Multiple orders was just an example of having one repeating structure within
another.  For instance within our corporation we can have passed multiple
prices and item numbers because we store it at the customer level, point
company level, and prod company level.  And being a printing company we also
have a lot of text within each item telling us what to print on the product.

Name value pair looses it's strength fairly quickly when you get into
complicated scenarios (and there not even that complicated if you go back to
your example of a relation database structure).  It gets to a point where
you say, "Do I want to use a widely accepted industry standard like XML or
do I want to recreate this process for each method I receive orders?"

XML has a lot going for it besides being a semi buzzword.  There is _a lot_
of functionality being added to it constantly.  I can't say how long it will
be around, but it will definitely be around for the immediate foreseeable
future.


<Brad>
Who wants to put forth the effort, make source available
only to have it criticized because:

"Its only RPG" or
"You whould use DOW instead of DOU" or...
</Brad>

I wish I had that problem.  I can't even get anybody to help with the code
outside of my corporation.  Open source within the RPG community is kinda an
oxymoron.  We should instead call it "Free tools within the RPG community".


Aaron Bartell

-----Original Message-----
From: Brad Stone [mailto:brad@xxxxxxxxxxxx]
Sent: Friday, September 05, 2003 8:19 AM
To: Web Enabling the AS400 / iSeries
Subject: Re: [WEB400] RE: XML vs.

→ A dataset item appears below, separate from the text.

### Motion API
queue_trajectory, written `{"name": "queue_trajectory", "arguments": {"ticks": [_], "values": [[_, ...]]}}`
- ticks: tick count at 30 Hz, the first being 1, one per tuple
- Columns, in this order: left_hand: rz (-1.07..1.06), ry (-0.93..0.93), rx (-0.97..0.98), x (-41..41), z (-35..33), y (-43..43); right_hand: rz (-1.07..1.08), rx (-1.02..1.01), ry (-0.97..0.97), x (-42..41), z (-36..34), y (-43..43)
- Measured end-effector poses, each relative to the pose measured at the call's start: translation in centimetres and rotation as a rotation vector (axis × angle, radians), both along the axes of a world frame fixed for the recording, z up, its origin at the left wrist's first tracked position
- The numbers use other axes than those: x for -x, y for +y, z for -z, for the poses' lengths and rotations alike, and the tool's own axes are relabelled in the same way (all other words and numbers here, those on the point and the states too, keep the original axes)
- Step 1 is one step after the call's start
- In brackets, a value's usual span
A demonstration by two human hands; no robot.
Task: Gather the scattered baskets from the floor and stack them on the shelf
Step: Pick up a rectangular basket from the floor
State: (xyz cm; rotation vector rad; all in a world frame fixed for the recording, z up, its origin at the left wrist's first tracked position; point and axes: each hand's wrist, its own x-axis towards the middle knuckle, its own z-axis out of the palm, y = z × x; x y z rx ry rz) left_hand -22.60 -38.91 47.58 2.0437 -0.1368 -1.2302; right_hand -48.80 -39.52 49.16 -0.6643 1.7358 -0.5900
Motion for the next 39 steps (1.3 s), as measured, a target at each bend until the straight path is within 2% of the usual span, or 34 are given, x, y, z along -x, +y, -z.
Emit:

Name Value pair 


On Thu, 4 Sep 2003 22:45:10 -0600
 "Nathan M. Andelin" <nandelin@xxxxxxxxxxxxxxxxxxx> wrote:
> > What happens if the request contains multiple orders?
>  How do you say that
> > LineItem1 belongs to the first or second order?  Now
> you are going to have
> > to write some nifty parsing routines because parentage
> is going to be a
> pain
> > in the butt.  You will most likely have to build in a
> multiple nested
> array
> > structure within your name value pair names or qualify
> the heck out of
> your
> > names (&Order1_Item1=1234).

No, you only get information on order at a time.  Why try
to drink from a firehose?  

What if you had 100000 orders.  Are you going to spend 45
minutes building a 50meg XML file and send that across?
 No.  

Again, breaking it up logically makes sense here.